Article originally published in the Fall 2018 edition of Reflections from Central Florida
by Pamela Schwartz, Chief Curator
Do you descend from an American Patriot? Was your grandfather a Lacrosse champion? Maybe your fourth great-grandmother was born on a ship out at sea?
As individuals, we have 4,096 biological tenth great-grandparents. So, in just ten generations we have at least 8,190 surnames and interesting stories and lives to explore.
This fall the History Center will host the Smithsonian Institution’s traveling exhibition called Genome: Unlocking Life’s Code. It examines the complexities of the genome – the complete set of genetic or hereditary material of a living organism – and chronicles the remarkable breakthroughs that have taken place.
From the moment you enter the exhibition, you will find yourself immersed in a cutting-edge interactive, futuristic environment that communicates the revolutionary nature of genomics. The exhibition offers a window into genomes that provides new ways of looking at yourself as an individual, as members of a family and a species, and as part of the diversity of life on Earth.
The Genome exhibition is organized around four content areas: The Genome Within Us, how it relates to medicine and health; Your Genome, Your Health, how it connects humans to all of life on the planet; Connections: Natural World and Genomic Journey; and a special area custom designed by the History Center that explores Central Florida’s genomic and ancestral roots.

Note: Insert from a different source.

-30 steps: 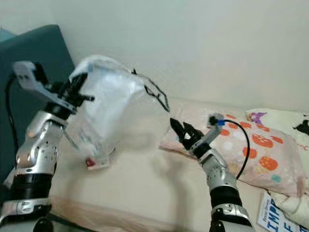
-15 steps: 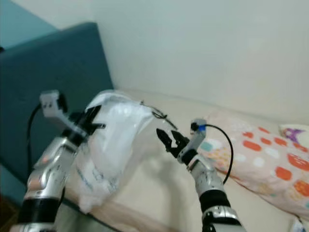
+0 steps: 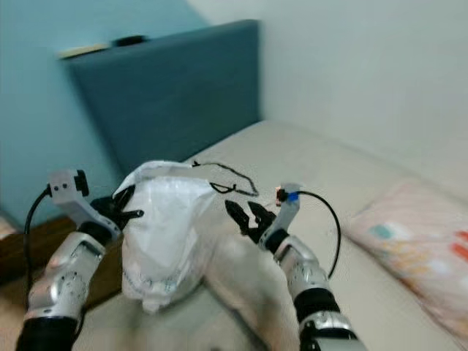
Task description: Clean up the room
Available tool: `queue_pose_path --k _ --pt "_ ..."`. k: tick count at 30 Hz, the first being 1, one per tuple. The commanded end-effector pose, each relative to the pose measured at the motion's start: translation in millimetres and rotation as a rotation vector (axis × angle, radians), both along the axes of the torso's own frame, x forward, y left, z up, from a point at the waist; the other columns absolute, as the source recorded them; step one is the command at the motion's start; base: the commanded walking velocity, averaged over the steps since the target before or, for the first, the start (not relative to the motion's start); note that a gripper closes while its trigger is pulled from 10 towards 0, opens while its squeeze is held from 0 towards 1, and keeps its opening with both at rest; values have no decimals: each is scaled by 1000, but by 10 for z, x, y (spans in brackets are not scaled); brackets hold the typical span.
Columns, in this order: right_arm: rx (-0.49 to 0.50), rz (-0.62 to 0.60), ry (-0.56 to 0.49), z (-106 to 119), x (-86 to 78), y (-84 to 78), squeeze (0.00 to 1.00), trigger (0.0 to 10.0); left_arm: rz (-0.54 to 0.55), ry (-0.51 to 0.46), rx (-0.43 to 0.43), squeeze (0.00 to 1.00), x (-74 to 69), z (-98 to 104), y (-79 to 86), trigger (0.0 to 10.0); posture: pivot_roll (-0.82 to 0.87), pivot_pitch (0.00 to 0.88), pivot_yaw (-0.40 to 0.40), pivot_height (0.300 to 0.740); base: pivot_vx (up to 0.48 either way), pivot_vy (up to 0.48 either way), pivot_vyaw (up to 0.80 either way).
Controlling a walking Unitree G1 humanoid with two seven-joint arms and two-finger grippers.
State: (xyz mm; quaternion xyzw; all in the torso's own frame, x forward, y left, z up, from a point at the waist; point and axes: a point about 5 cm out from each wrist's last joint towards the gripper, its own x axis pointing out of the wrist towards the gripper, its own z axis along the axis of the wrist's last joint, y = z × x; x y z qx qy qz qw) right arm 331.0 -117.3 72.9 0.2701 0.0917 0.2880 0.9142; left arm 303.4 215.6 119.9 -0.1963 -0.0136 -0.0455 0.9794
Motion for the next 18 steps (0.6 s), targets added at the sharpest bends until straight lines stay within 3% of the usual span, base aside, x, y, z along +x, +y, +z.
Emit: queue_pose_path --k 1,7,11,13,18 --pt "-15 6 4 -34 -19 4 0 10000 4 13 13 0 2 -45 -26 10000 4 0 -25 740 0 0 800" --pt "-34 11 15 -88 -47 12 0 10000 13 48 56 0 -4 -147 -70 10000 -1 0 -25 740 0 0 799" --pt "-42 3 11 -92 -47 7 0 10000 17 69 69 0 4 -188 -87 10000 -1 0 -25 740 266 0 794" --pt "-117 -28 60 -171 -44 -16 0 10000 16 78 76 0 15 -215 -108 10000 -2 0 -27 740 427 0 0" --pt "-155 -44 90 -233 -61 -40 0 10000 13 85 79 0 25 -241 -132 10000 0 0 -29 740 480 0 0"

Within each area, numerous topics are explored through the latest imagery, hands-on and media interactives, videos, and other engaging content. By viewing examples of ways that genome science can affect your life in ordinary and extraordinary ways, you will also come to learn how genomics can impact perspectives about health, identity, and the place of humans in the natural world. For the first time, the History Center has expanded this STEM oriented exhibition to take a historical perspective.
Our local history elements will include three distinctive genomic ties to Central Florida: in the study of archaeological findings at Windover Bog, in the development of citrus, and through the family trees of Central Floridians.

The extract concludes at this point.